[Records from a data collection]
--- START ---

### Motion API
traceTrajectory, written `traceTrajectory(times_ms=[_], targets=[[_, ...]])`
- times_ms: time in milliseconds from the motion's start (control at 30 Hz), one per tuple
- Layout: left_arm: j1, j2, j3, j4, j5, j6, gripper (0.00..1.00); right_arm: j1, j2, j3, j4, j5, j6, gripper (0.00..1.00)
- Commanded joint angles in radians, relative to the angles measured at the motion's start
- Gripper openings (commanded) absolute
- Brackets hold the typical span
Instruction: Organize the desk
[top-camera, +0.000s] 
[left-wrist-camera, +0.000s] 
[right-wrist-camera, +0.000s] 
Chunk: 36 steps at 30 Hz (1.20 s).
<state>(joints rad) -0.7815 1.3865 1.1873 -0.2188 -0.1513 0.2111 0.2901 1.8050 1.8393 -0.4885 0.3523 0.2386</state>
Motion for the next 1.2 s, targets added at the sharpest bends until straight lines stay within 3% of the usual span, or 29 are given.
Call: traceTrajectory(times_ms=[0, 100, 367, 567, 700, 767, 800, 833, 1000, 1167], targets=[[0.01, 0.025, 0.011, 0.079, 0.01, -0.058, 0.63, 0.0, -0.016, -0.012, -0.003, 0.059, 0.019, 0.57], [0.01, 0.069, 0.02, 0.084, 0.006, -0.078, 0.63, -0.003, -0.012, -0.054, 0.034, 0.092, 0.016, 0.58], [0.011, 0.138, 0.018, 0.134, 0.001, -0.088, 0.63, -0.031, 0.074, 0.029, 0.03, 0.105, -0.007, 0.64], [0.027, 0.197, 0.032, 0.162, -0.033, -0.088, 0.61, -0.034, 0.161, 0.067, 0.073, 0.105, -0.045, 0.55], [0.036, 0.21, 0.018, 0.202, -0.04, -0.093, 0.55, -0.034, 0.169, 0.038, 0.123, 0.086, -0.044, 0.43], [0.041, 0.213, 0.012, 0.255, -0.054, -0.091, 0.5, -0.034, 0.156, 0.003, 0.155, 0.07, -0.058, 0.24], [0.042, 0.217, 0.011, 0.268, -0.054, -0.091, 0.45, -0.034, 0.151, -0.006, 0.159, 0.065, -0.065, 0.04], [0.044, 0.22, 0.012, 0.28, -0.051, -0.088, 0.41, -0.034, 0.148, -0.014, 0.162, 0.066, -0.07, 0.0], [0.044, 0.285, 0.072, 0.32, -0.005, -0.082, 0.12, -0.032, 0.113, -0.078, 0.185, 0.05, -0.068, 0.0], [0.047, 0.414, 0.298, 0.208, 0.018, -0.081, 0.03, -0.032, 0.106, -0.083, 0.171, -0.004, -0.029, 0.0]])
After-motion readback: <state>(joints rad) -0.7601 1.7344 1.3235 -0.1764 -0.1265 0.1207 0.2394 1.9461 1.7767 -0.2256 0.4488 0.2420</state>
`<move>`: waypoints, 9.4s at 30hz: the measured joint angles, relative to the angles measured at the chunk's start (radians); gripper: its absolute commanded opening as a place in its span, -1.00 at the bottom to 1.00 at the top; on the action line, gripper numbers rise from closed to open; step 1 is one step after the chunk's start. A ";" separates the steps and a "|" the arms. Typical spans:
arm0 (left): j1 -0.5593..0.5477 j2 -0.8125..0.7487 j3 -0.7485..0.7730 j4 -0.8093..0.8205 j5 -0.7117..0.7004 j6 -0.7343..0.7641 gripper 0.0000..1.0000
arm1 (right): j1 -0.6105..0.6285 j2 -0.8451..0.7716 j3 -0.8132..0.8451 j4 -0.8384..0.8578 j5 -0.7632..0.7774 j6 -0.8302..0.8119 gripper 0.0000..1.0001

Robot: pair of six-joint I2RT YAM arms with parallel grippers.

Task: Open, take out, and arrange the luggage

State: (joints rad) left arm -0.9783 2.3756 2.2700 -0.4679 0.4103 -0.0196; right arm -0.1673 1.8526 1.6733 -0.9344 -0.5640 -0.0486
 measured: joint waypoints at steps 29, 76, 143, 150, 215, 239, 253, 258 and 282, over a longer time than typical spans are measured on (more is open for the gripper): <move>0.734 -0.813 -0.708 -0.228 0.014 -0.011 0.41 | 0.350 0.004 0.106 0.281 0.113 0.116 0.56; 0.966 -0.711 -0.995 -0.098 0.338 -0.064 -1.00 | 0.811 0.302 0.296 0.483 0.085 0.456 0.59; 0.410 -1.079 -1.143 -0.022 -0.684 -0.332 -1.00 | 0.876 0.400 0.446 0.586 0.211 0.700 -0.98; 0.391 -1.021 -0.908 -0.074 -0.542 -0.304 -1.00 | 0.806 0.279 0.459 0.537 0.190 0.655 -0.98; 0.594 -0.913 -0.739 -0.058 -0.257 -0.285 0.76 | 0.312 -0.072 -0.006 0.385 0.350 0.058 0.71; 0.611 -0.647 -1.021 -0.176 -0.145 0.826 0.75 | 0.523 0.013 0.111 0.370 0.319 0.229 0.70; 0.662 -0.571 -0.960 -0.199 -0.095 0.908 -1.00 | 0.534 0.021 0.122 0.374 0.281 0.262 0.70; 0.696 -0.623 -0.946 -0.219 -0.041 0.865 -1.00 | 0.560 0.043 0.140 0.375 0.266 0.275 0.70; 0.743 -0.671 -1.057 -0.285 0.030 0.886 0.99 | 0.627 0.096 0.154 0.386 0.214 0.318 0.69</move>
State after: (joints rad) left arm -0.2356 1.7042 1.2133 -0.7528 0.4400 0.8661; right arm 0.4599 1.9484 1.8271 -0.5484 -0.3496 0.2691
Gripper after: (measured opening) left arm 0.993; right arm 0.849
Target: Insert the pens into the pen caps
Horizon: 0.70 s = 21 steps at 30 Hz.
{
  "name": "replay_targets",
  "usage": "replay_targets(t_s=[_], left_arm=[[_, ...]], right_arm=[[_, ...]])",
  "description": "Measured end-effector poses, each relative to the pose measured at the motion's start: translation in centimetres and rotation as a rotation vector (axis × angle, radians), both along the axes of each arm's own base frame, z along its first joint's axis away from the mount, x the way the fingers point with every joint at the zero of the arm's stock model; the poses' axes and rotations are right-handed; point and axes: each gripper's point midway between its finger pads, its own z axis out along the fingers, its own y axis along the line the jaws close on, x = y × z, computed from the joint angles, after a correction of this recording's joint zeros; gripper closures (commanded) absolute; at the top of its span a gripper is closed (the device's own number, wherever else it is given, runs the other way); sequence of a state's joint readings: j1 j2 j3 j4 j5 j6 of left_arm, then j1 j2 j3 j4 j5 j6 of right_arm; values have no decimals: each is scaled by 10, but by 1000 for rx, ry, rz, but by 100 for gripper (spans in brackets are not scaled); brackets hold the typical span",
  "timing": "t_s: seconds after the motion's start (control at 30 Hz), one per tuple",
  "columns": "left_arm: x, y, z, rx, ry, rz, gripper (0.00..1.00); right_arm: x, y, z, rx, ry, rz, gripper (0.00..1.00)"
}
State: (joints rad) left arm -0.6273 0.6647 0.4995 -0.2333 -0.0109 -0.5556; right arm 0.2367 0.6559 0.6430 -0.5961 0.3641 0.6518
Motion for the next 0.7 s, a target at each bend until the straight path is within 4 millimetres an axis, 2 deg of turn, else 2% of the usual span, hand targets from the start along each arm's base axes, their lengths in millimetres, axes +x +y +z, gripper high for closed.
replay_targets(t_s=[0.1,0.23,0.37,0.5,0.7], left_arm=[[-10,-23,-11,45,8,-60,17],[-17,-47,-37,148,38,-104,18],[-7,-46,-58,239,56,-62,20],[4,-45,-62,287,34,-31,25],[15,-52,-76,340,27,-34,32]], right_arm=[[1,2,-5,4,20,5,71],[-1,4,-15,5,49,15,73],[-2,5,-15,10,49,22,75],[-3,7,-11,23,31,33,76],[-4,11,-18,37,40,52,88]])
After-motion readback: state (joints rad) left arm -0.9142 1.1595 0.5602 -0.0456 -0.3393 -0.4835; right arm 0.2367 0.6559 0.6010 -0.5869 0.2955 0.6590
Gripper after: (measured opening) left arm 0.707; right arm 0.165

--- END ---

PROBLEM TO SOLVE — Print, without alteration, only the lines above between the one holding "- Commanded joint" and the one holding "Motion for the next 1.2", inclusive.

EXPECTED ANSWER —
- Commanded joint angles in radians, relative to the angles measured at the motion's start
- Gripper openings (commanded) absolute
- Brackets hold the typical span
Instruction: Organize the desk
[top-camera, +0.000s] 
[left-wrist-camera, +0.000s] 
[right-wrist-camera, +0.000s] 
Chunk: 36 steps at 30 Hz (1.20 s).
<state>(joints rad) -0.7815 1.3865 1.1873 -0.2188 -0.1513 0.2111 0.2901 1.8050 1.8393 -0.4885 0.3523 0.2386</state>
Motion for the next 1.2 s, targets added at the sharpest bends until straight lines stay within 3% of the usual span, or 29 are given.

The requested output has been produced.